Two biotech startups, Oncternal and Tokalas, have unveiled a merger today that will see the pair combine their research efforts on new experimental cancer drugs under one umbrella group, with pre-existing U.S. university deals also in the loop.
The companies--which are both based in the San Diego area--will bring together all of their assets, R&D programs and operations under the Oncternal Therapeutics name. Financial details have not been disclosed.
The new biotech’s president and CEO will be Dr. James Breitmeyer--an oncologist with more than 25 years in the industry who has led efforts resulting in approval of 8 U.S. or international product approvals, and was most recently president of Bavarian Nordic.
The board of directors will be chaired by Dave Johnson, the man who led Netherlands-based biotech Acerta to be majority owned by AstraZeneca ($AZN) in a deal worth up to $7 billion. The other initial board members will be David Hale, Cam Garner, Scott Glenn, and Breitmeyer--who have been involved in founding and/or developing more than 30 life sciences companies.
The combined company will have two clinical-stage oncology products with potential across a range of cancer indications.
This includes cirmtuzumab, a first-in-class anti-ROR1 monoclonal antibody, currently in a Phase I trial for patients with relapsed or refractory chronic lymphocytic leukemia (CLL).
Cirmtuzumab was developed by Dr. Thomas Kipps at the Moores Cancer Center of UC San Diego, who conducted research to characterize the function and expression of ROR1--which may identify cancer stem cells in a number of hematologic malignancies and solid tumors.

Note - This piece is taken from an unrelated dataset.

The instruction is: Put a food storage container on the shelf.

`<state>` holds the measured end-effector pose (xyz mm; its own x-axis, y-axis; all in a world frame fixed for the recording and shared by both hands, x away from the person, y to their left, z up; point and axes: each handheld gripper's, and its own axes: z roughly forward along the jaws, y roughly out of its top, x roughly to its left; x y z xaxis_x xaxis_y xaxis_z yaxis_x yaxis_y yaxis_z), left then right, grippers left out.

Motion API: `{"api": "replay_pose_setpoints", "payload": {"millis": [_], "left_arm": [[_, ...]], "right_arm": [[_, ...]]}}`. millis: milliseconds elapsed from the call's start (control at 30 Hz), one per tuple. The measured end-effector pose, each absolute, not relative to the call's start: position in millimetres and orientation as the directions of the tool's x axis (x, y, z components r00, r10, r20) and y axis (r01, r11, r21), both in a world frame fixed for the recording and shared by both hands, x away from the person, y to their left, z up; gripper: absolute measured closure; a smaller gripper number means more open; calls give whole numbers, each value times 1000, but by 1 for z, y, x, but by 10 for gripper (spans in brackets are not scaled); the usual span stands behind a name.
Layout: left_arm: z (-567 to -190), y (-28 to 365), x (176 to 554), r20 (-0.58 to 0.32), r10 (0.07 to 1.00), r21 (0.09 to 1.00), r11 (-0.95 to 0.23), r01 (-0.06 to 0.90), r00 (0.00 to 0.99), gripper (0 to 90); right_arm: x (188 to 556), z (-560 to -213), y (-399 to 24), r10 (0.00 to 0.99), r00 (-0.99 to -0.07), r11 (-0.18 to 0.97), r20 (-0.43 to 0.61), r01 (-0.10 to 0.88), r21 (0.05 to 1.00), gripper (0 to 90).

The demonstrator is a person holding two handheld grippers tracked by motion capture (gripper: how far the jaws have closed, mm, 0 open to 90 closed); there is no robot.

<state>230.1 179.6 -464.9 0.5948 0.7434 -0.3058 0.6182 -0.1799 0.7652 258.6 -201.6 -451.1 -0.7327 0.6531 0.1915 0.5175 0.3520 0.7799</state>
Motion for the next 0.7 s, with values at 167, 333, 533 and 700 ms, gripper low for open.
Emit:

Dr. Kipps is currently the Evelyn and Edwin Tasch Chair in Cancer Research, Distinguished Professor UC San Diego, and deputy director, research operations, Moores Cancer Center. Cirmtuzumab was initially developed at UC San Diego by Dr. Kipps with funding from the US National Institutes of Health, the California Institute for Regenerative Medicines, and the Blood Cancer Research Fund.
Oncternal and UC San Diego are currently planning studies in CLL, breast cancer and mantle cell lymphoma later this year. Oncternal also has rights to develop antibody-drug conjugates (ADCs), genetically modified effector immune cells, such as chimeric antigen receptor T-cells (CAR-T), and bispecific antibodies related to ROR1.
The candidate is a humanized IgG1 monoclonal antibody that was designed and developed to bind with high affinity to a biologically important epitope on the extracellular domain of ROR1. Binding of cirmtuzumab to ROR1 on tumor cells inhibits Wnt5a signalling, a pathway that is important for tumor-cell proliferation, migration, and survival. Blockade of this Wnt5a signaling leads to tumor cell death by apoptosis.
Receptor-tyrosine kinase-like orphan receptor 1--also known as ROR1--is a type 1 transmembrane protein that is expressed on the plasma membrane with an extracellular domain that is essential for ligand binding and signal transduction.
High-level expression of ROR1 has been found in many cancers but the highest and most consistent expression of the ROR1 protein is in mantle cell lymphoma, where virtually all patient samples express ROR1, and CLL, and 95% express ROR1 on the cell surface, according to the biotech.
ROR1 is also expressed at high frequency in many solid tumors, including lung and ovarian cancers, as well as triple-negative breast cancer.
And then there is TK216, a first-in-class small molecule ets-family transcription factor inhibitor, which is about to enter human testing for patients with Ewing sarcoma.
TK216 is based upon the discoveries of Jeffrey Toretsky at Georgetown University, who conducted initial research on the ets-family oncogenic translocations that cause or drive tumor growth in a number of solid and hematologic malignancies. Oncternal and Georgetown are also planning clinical studies in Ewing sarcoma, glioblastoma and prostate cancer in the next year.
"We are merging two San Diego companies developing clinical-stage therapeutic candidates against novel and important cancer targets, creating an exciting new oncology company with a clinical-stage pipeline spanning multiple technologies and cancer indications," said Dr. Breitmeyer in a release.
"Common regulatory and development strategies result in significant synergies for the combined company. Our highly experienced management team will lead Oncternal forward and rapidly advance our two products, cirmtuzumab and TK216, into additional clinical trials for some of the most devastating and underserved forms of cancer."